Search the records for the word "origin" and copy each line in which it appears.

• DATASET RECORDS:
[Start of section]
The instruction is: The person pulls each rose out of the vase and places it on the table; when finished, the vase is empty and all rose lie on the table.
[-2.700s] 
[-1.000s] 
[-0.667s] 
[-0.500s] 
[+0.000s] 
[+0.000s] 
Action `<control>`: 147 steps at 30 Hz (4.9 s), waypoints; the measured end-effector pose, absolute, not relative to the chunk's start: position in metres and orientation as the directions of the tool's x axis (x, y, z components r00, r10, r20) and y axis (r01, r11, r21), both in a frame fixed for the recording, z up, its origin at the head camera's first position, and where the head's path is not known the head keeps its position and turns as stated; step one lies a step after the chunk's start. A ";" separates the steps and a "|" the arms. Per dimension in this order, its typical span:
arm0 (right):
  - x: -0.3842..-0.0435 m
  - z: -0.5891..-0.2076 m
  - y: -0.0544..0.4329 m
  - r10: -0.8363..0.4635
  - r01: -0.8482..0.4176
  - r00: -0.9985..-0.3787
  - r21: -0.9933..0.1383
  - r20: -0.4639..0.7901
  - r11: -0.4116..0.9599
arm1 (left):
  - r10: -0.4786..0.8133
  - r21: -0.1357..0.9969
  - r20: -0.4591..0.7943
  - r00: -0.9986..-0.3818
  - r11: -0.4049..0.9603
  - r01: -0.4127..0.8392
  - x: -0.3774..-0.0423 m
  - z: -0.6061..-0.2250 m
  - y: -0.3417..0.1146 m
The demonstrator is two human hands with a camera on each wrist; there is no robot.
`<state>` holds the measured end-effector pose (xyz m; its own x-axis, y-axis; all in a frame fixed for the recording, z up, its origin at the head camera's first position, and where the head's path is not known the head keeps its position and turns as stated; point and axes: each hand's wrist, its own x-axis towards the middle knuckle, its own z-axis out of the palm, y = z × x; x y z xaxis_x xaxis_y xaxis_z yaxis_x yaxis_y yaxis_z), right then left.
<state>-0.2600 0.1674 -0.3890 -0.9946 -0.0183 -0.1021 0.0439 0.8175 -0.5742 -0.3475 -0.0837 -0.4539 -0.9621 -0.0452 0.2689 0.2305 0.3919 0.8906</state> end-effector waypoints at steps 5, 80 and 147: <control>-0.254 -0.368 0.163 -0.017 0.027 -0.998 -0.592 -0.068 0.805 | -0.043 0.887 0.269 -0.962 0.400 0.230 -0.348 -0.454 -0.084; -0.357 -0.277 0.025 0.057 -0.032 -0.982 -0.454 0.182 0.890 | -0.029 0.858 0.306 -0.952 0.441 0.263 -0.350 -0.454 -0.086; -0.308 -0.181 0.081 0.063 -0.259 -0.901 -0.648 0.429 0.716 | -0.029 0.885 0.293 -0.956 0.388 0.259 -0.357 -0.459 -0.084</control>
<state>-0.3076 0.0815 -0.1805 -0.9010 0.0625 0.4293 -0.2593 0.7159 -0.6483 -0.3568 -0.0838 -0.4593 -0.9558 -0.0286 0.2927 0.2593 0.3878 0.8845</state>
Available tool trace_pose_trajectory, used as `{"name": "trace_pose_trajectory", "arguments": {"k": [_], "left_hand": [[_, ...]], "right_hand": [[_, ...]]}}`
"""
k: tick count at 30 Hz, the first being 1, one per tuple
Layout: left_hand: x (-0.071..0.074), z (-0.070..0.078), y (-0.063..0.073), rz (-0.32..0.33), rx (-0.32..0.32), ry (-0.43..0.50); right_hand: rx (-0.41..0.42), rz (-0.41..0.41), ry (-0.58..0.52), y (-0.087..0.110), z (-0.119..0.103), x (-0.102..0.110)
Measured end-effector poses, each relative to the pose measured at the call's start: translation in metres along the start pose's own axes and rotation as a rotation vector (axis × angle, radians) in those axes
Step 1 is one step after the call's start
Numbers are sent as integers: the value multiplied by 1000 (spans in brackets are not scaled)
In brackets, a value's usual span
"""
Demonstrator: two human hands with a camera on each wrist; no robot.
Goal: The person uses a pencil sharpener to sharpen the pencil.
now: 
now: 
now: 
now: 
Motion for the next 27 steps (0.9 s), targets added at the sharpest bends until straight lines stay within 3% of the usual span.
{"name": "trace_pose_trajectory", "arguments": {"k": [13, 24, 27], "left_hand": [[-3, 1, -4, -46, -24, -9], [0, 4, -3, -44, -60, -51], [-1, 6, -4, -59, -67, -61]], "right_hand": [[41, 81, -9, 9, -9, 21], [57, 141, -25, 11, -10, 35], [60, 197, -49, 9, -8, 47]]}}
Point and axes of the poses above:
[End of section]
• EXERCISE ANSWER:
Action `<control>`: 147 steps at 30 Hz (4.9 s), waypoints; the measured end-effector pose, absolute, not relative to the chunk's start: position in metres and orientation as the directions of the tool's x axis (x, y, z components r00, r10, r20) and y axis (r01, r11, r21), both in a frame fixed for the recording, z up, its origin at the head camera's first position, and where the head's path is not known the head keeps its position and turns as stated; step one lies a step after the chunk's start. A ";" separates the steps and a "|" the arms. Per dimension in this order, its typical span:
`<state>` holds the measured end-effector pose (xyz m; its own x-axis, y-axis; all in a frame fixed for the recording, z up, its origin at the head camera's first position, and where the head's path is not known the head keeps its position and turns as stated; point and axes: each hand's wrist, its own x-axis towards the middle knuckle, its own z-axis out of the palm, y = z × x; x y z xaxis_x xaxis_y xaxis_z yaxis_x yaxis_y yaxis_z), right then left.

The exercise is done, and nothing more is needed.